From a YouTube video[9] by Nigerian-British video blogger Ikenna Azuike that mocks Yerima for fighting against justice and reason and protecting the rights of Nigeria's "over-50 males who think it's OK to marry a 13-year-old girl."

"Nigeria Has An Obligation... To Annul Customary Practices Which Justify Discrimination Against Women"

"Nigeria, like most other countries, has ratified the United Nations Convention on the Right of the Child since 2001. Therefore, Nigeria has an obligation to give effect to this Convention. Nigeria can not derogate from it by making contradictory municipal laws. It is in line with the obligations imposed on Nigeria as a member state of the United Nations that many courts have continued to annul customary practices which justify discrimination against women. Practices such as [the] 'Nnaeto' custom [of] Igbo[10] native law, which preclude a woman from giving evidence in land matters, were declared unconstitutional...[11] The 'Nrachi' [custom],[12] which enables a man to keep one of his daughters perpetually unmarried [in order] to raise children for him; and [the] 'ili-ekpe' custom, which allows only male children to inherit their fathers' property, have [likewise] been declared illegal and unconstitutional...[13] In the same manner, we state that child-marriage is inconsistent with our various laws and conventions relating to the rights and welfare of the child which have been ratified... by Nigeria.... The law will definitely interfere with and prohibit any religion and customs that are harmful to individuals and the community. Child-marriage falls into the category of such illegal practices...

"It is high time those who hide under [the cover of] religion [and try] to destroy the future of the children of the poor and disadvantaged are challenged to justify their hypocrisy and selfishness.

"It is common knowledge that there are some bills that have not been passed into law, such as the Violence Against Persons Bill, the Gender Equal Opportunity Bill, and the Convention on the Elimination of All Forms of Discrimination Against Women (CEDAW)[14] and all other Bills that have to do with the rights of girls and women. The National Assembly should pass such Bills without any further delay.

"In conclusion, retaining section 29(4b) will be unlawful and illegal, as it constitutes a derogation from Nigeria's obligation to international and regional conventions. It should also be noted that making socio-economic rights justiciable under our Law in Nigeria will go a long way to reduce the level of poverty among the less privilege[d].

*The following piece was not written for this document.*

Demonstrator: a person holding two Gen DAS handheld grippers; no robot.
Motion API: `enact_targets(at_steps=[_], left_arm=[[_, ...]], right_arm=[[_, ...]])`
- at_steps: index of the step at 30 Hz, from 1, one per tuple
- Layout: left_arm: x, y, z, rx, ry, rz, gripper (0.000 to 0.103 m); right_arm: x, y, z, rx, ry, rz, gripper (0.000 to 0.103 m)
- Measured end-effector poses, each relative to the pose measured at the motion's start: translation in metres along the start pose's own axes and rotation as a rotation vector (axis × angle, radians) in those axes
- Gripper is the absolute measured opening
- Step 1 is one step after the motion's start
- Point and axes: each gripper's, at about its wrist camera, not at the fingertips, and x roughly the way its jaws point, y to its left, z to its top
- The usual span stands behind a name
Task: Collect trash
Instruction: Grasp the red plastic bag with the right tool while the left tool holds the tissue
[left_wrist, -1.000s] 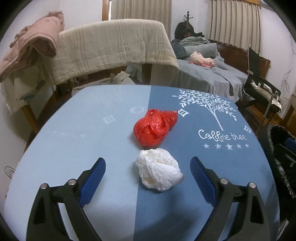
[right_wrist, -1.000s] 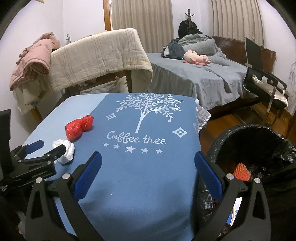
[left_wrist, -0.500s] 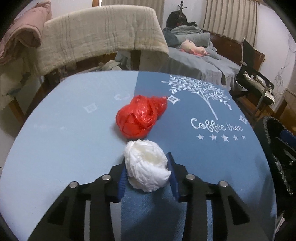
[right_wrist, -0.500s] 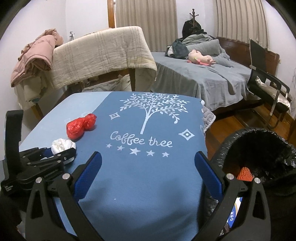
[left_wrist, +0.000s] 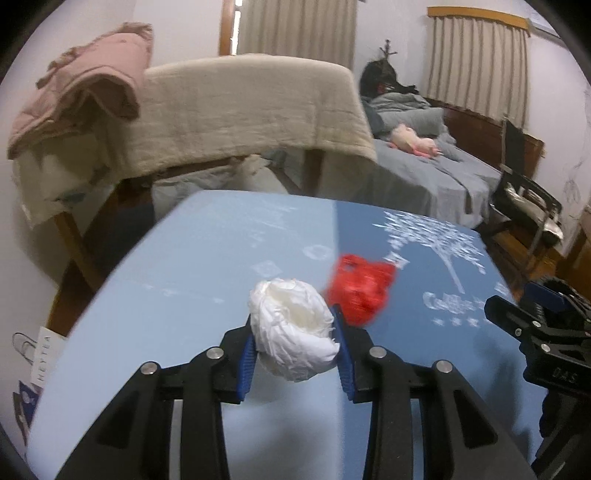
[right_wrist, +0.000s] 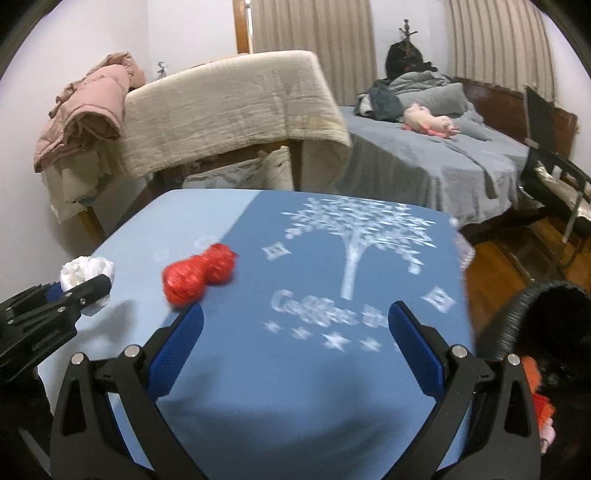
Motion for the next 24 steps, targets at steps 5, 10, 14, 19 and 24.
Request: enact_targets(at_steps=[5, 10, 14, 19, 24], left_arm=[[0.014, 0.031, 0.008, -0.026, 0.000, 0.052, 0.037], [0.027, 0.056, 0.012, -0.043, 0.005, 0.085, 0.037], [0.036, 0.069, 0.014, -0.063, 0.012, 0.100, 0.037], [0.040, 0.075, 0.013, -0.078, 0.014, 0.104, 0.037], [0.039, 0.076, 0.014, -0.082, 0.014, 0.105, 0.037]], right_arm=[[0.029, 0.034, 0.015, -0.038, 0.011, 0.029, 0.097], [0.064, 0.058, 0.026, -0.059, 0.051, 0.042, 0.097], [0.087, 0.070, 0.030, -0.061, 0.083, 0.047, 0.097], [0.110, 0.083, 0.033, -0.081, 0.136, 0.055, 0.097], [0.121, 0.091, 0.031, -0.094, 0.189, 0.109, 0.071]])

"In the light of the foregoing, we call on the National Assembly and the various Houses of Assembly of the States to vote for the deletion of Section 29(4)(b) from the Constitution."




[1] Sunday Trust (Nigeria), July 28, 103

[3] Nigeria's Muslims, who consist about 50% of the population, are concentrated in the north of the country.

[6] This Day Live (Nigeria), July 30, 2013. The original English has been lightly edited for clarity.

[7] The National Assembly, Nigeria’s bicameral parliament, consists of the 109-member Senate and the 360-member House of Representatives.

[8], July 20, 2013

[10] The Igbo people are an ethnic group of southeastern Nigeria

[14] The Convention on the Elimination of All Forms of Discrimination against Women (CEDAW), adopted in 1979 by the UN General Assembly, is often described as an international bill of rights for women. Consisting of a preamble and 30 articles, it defines what constitutes discrimination against women and sets up an agenda for national action to end such discrimination.